IME, the arrangements are the least of it - the hard part is actually managing your feelings about how your ex partner is with your child when you are not there. Often you will disagree on certain parenting topics and it's hard to step back and relinquish control. Things like whether people are smoking around your child, what foods he is feeding him, his daily routine, what car seat he is using etc. I would advise you to make notes about anything which worries you, but only take steps to take anything further if you notice or suspect that harm is being caused to your child. In terms of harm this is things like mental/physical abuse, neglect, using a completely inappropriate car seat or none at all, etc - things like smoking near him, lack of daily routine, too much junk food etc are usually not considered a cause for concern, even though as a mum you may well feel they definitely are!

Swlondon123 · 12/10/2020 19:35

@Scaryprospects

It doesn’t mean seeing your partner. You can have a third party do this for you.
That's a good idea, the only problem is that all of my family live abroad, so it will be difficult to find a third party mediator.

And he lives in another town with his family. I am sure the court and judge will consider all of this when making a decision.

OP posts:
BertieBotts · 12/10/2020 19:35

Speaking to Women's Aid is a really good idea from a PP :)

Vickyglitz · 14/10/2020 09:37

@Swlondon123 , I'm sorry to hear about your situation but I have no advice. I just want to know , if you can please share, some example of your ex's behaviour which deemed him coercive and controlling. Thank you.
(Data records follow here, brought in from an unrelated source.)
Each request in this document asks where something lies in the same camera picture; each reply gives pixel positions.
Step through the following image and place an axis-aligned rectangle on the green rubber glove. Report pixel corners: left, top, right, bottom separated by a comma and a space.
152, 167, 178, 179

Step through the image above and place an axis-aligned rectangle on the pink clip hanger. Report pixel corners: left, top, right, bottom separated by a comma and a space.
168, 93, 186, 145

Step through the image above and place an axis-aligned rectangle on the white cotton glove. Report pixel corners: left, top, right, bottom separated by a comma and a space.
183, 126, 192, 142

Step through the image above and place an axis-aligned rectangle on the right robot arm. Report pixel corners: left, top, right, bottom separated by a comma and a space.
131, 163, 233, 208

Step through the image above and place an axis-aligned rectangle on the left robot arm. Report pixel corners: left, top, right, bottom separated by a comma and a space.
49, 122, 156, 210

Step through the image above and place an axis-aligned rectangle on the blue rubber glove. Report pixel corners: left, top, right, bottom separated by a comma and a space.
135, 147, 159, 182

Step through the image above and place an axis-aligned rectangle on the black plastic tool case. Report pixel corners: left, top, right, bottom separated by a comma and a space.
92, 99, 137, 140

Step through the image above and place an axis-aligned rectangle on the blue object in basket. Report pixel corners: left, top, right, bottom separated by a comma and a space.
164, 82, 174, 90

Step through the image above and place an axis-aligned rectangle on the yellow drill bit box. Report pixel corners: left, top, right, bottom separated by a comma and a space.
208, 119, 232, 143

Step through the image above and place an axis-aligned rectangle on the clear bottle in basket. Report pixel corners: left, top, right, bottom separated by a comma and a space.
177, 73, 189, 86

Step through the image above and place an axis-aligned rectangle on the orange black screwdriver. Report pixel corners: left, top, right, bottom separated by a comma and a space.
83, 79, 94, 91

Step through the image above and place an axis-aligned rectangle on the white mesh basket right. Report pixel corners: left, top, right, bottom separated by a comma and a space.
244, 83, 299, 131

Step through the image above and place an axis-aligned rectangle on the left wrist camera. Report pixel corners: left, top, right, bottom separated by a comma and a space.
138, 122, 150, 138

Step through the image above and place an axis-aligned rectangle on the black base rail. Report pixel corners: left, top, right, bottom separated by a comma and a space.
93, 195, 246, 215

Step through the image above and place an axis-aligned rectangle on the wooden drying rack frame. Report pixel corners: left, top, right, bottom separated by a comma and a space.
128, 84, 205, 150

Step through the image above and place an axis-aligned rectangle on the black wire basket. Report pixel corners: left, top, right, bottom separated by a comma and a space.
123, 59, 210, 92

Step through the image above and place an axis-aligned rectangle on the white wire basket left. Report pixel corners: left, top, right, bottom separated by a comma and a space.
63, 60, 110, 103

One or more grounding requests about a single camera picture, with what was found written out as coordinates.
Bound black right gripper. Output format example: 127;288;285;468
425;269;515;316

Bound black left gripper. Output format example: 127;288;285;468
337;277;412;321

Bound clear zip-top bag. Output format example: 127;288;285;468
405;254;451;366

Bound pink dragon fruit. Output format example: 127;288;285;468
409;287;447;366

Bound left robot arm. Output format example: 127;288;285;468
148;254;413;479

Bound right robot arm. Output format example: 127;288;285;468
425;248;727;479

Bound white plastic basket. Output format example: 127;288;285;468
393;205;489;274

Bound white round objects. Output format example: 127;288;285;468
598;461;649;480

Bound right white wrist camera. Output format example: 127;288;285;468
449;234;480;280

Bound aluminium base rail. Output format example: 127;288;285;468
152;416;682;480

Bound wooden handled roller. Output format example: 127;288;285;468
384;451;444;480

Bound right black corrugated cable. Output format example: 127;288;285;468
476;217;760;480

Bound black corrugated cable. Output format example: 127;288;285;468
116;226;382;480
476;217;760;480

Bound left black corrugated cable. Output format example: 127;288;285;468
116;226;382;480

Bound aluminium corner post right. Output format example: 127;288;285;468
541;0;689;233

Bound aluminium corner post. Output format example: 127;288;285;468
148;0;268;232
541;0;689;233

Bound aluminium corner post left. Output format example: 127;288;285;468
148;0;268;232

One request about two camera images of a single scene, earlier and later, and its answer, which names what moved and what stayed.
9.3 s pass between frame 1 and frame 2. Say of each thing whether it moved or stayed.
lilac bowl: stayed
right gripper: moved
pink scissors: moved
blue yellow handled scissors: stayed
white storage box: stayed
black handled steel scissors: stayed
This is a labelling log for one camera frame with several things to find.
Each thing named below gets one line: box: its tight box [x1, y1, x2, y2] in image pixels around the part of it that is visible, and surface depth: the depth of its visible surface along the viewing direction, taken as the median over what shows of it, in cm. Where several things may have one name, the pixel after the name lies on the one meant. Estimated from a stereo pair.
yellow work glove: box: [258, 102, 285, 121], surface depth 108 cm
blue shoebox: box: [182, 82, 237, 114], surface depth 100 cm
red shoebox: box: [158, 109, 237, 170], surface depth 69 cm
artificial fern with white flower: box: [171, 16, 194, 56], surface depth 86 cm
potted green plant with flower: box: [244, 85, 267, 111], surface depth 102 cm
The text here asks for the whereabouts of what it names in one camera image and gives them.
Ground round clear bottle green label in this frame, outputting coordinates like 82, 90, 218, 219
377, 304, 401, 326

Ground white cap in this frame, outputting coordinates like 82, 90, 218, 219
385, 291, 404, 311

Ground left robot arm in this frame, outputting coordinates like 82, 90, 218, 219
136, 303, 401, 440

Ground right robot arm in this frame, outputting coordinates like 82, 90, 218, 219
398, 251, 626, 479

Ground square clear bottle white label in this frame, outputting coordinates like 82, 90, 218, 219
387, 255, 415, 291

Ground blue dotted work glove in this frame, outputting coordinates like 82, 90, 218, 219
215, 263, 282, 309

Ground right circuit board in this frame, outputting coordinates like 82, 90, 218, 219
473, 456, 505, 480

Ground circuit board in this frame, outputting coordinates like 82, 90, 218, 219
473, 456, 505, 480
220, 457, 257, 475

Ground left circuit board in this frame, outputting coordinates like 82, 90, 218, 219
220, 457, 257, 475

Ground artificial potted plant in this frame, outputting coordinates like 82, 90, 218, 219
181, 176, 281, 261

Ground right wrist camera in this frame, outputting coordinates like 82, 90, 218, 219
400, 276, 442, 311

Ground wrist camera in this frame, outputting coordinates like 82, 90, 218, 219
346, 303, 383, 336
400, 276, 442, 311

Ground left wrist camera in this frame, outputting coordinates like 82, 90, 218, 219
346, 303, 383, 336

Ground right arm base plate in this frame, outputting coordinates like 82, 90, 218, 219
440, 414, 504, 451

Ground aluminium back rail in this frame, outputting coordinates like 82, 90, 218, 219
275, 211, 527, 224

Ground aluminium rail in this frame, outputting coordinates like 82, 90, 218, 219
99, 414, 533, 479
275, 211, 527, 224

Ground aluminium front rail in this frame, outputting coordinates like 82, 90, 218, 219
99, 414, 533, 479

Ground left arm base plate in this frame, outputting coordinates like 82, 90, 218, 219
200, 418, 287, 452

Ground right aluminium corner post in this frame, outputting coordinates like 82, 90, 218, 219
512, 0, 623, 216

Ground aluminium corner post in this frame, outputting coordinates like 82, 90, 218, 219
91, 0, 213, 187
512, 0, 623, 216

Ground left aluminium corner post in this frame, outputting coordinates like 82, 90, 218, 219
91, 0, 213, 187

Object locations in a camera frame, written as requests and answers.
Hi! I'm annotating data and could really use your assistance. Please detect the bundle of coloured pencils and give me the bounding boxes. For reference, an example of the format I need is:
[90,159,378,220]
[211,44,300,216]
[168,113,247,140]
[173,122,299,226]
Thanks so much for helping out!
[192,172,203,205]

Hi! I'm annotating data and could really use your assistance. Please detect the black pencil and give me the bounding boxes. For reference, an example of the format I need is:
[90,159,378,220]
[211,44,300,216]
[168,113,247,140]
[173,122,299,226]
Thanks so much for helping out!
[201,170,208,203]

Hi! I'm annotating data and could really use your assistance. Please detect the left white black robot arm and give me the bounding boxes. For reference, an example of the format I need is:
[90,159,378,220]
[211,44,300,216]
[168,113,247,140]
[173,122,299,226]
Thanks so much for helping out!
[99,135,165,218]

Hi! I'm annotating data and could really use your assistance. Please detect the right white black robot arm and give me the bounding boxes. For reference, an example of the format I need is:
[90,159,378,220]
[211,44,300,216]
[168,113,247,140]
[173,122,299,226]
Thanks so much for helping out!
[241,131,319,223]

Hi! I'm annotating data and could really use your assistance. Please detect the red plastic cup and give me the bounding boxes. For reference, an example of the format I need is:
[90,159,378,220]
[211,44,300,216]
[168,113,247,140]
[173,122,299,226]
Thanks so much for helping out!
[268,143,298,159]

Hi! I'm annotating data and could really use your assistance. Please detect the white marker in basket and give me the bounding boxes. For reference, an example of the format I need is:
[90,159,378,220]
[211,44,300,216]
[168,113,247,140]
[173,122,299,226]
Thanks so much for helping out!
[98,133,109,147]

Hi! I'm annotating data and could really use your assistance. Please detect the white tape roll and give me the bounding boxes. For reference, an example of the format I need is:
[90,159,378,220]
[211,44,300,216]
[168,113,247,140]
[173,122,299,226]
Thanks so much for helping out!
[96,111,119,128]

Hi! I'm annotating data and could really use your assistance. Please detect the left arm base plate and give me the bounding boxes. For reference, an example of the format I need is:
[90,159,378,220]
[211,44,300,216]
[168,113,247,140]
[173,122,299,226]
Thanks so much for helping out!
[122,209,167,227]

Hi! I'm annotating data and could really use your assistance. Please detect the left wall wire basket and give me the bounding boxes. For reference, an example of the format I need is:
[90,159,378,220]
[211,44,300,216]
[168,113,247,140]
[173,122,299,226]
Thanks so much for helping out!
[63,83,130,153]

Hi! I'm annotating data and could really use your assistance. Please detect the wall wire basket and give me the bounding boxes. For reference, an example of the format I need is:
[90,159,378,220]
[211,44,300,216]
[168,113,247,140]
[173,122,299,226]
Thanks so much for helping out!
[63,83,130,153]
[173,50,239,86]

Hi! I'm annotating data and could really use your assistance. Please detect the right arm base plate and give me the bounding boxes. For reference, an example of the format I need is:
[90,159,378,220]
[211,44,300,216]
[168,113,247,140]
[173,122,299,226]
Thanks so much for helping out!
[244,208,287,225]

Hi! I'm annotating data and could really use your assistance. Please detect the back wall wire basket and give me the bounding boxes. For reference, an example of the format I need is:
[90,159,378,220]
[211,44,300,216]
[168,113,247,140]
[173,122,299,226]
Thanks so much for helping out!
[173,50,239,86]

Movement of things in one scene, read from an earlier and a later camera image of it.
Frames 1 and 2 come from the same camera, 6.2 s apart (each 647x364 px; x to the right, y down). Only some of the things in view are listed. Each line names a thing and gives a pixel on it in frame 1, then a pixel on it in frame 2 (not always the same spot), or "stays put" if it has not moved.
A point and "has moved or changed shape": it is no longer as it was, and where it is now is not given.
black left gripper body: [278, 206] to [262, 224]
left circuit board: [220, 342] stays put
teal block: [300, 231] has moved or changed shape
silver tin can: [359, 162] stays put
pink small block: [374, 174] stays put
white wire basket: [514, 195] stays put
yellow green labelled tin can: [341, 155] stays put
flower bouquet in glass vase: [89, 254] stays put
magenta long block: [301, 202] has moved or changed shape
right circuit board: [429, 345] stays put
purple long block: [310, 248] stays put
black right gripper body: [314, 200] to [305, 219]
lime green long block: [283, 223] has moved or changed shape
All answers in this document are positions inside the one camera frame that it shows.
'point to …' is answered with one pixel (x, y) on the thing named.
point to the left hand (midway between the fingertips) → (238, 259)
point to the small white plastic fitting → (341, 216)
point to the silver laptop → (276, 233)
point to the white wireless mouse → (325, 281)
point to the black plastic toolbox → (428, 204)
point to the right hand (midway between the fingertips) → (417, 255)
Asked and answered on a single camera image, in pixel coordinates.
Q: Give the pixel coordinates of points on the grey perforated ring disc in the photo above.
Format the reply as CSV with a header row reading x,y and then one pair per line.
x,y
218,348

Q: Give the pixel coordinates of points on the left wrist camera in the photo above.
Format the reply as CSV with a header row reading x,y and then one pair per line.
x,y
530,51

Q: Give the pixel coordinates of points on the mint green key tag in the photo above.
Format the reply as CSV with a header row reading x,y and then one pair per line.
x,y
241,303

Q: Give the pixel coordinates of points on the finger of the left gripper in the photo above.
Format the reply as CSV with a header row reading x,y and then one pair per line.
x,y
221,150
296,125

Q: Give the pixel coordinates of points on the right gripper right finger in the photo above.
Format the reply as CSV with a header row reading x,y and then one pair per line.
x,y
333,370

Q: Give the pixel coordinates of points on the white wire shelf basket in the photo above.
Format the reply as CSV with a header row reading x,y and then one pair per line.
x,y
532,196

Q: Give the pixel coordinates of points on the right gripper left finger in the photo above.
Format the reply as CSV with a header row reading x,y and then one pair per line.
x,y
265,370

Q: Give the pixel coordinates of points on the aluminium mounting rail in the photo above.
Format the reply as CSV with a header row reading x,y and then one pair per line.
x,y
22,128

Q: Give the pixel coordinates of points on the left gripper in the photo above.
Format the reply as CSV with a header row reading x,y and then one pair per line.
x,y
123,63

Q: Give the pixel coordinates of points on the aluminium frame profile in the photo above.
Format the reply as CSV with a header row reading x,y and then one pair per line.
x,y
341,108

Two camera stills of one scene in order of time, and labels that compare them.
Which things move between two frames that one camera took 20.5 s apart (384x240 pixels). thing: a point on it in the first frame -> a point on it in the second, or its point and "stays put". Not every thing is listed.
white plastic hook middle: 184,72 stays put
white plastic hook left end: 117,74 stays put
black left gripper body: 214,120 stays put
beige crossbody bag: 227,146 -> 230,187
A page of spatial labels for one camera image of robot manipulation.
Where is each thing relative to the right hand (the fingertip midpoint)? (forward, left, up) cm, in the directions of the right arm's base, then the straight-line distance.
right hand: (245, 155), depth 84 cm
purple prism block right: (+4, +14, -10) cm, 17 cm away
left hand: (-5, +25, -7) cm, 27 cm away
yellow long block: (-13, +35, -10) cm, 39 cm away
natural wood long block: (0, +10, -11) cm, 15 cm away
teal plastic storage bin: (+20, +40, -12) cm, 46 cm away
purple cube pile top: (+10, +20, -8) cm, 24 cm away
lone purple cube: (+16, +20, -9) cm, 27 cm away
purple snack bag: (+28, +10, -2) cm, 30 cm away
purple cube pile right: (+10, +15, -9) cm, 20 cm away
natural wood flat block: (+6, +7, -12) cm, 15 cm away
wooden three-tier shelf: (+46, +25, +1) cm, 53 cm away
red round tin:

Swlondon123 · 18/10/2020 17:44

[quote Vickyglitz]@Swlondon123 , I'm sorry to hear about your situation but I have no advice. I just want to know , if you can please share, some example of your ex's behaviour which deemed him coercive and controlling. Thank you. [/quote]
www.dcp.wa.gov.au/CrisisAndEmergency/FDV/Documents/2015/FactSheet3Perpetratorcharacteristics.pdf

OP posts:
Vickyglitz · 30/01/2021 20:55

@Swlondon123 can you please let me know what type of behaviour was involved? How did you log and prove it?